_DATASET EXCERPTS_:
BEGIN
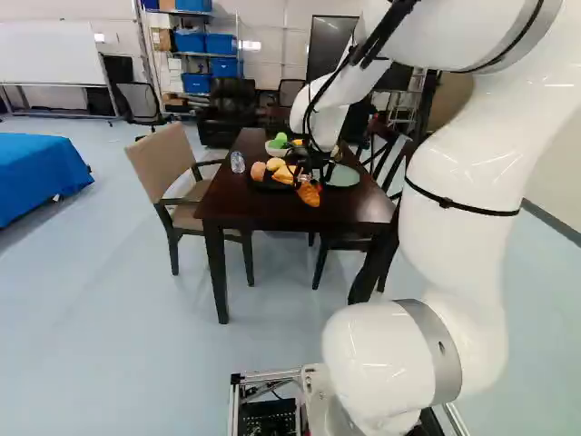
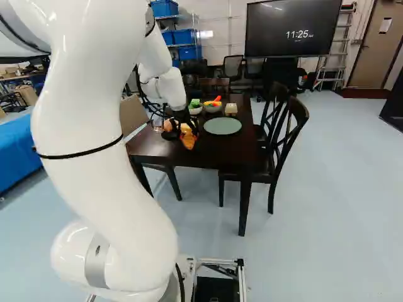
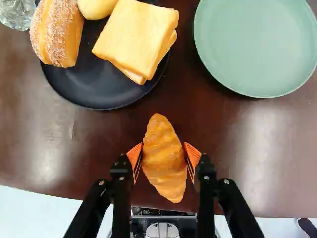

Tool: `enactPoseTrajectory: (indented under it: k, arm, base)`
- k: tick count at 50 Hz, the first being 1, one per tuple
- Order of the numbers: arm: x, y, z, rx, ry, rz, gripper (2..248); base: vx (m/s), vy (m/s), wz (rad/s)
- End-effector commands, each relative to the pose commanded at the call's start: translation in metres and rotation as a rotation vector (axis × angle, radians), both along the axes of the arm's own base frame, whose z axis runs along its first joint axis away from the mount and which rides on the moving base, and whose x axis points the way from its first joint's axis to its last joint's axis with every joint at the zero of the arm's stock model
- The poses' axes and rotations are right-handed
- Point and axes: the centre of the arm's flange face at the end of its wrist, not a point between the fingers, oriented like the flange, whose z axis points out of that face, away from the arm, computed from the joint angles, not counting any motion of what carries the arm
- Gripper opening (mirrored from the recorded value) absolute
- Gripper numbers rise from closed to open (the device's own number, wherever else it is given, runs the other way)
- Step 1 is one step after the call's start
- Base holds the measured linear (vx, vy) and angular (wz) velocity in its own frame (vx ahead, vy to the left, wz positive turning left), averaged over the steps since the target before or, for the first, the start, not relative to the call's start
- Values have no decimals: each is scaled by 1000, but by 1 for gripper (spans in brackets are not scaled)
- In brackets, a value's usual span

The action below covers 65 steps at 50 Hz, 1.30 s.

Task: Move the croissant to the empty plate

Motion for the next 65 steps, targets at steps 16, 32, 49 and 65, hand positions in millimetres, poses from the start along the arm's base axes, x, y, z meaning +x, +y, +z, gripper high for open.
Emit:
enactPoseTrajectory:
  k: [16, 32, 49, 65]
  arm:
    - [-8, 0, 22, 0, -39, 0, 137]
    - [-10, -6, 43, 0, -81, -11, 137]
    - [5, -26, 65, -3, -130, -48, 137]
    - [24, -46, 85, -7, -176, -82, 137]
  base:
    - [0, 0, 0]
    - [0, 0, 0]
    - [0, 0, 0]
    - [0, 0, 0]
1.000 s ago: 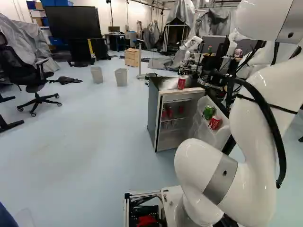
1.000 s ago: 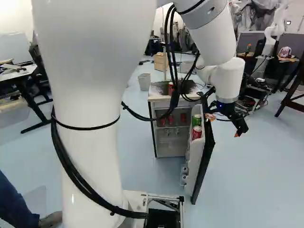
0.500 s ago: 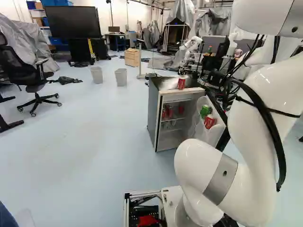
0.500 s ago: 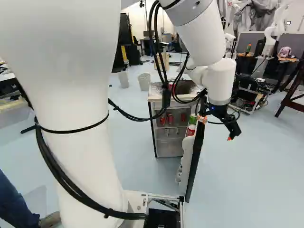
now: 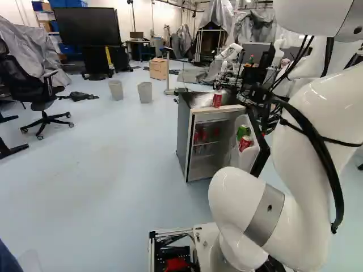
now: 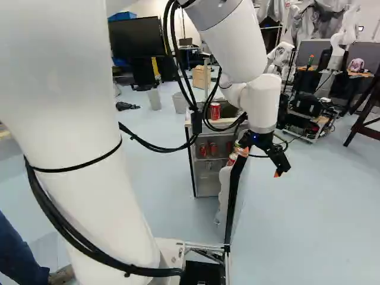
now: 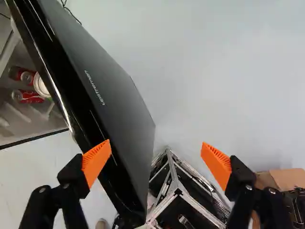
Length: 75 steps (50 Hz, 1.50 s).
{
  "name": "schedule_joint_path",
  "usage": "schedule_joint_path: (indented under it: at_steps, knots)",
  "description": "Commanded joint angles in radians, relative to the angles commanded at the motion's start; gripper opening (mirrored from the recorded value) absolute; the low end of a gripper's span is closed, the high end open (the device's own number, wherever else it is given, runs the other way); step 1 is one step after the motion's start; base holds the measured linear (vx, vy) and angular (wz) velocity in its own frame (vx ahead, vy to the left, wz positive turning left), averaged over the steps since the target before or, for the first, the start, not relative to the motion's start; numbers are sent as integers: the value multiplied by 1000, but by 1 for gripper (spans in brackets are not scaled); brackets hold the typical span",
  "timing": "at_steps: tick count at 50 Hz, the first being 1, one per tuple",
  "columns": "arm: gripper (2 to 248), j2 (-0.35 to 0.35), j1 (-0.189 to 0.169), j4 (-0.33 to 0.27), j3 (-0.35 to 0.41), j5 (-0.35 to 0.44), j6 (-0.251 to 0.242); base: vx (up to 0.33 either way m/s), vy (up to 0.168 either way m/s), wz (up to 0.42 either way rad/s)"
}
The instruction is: Grab a drink from the fridge
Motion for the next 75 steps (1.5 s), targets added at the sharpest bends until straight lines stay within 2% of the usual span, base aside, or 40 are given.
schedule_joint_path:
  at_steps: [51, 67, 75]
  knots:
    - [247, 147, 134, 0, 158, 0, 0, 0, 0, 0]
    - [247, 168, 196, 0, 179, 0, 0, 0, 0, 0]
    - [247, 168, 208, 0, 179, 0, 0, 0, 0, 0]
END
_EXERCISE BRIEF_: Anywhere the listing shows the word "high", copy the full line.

_ANSWER BOX_:
Motion for the next 65 steps, targets at steps 16, 32, 49 and 65, hand positions in millimetres, poses from the start along the arm's base axes, x, y, z meaning +x, +y, +z, gripper high for open.
  "description": "Commanded joint angles in radians, relative to the angles commanded at the motion's start; gripper opening (mirrored from the recorded value) absolute; the low end of a gripper's span is closed, the high end open (the device's own number, wherever else it is given, runs the other way); step 1 is one step after the motion's start; base holds the measured linear (vx, vy) and angular (wz) velocity in its own frame (vx ahead, vy to the left, wz positive turning left), averaged over the steps since the target before or, for the first, the start, not relative to the motion's start; numbers are sent as integers: the value multiplied by 1000, but by 1 for gripper (spans in brackets are not scaled); brackets hold the typical span",

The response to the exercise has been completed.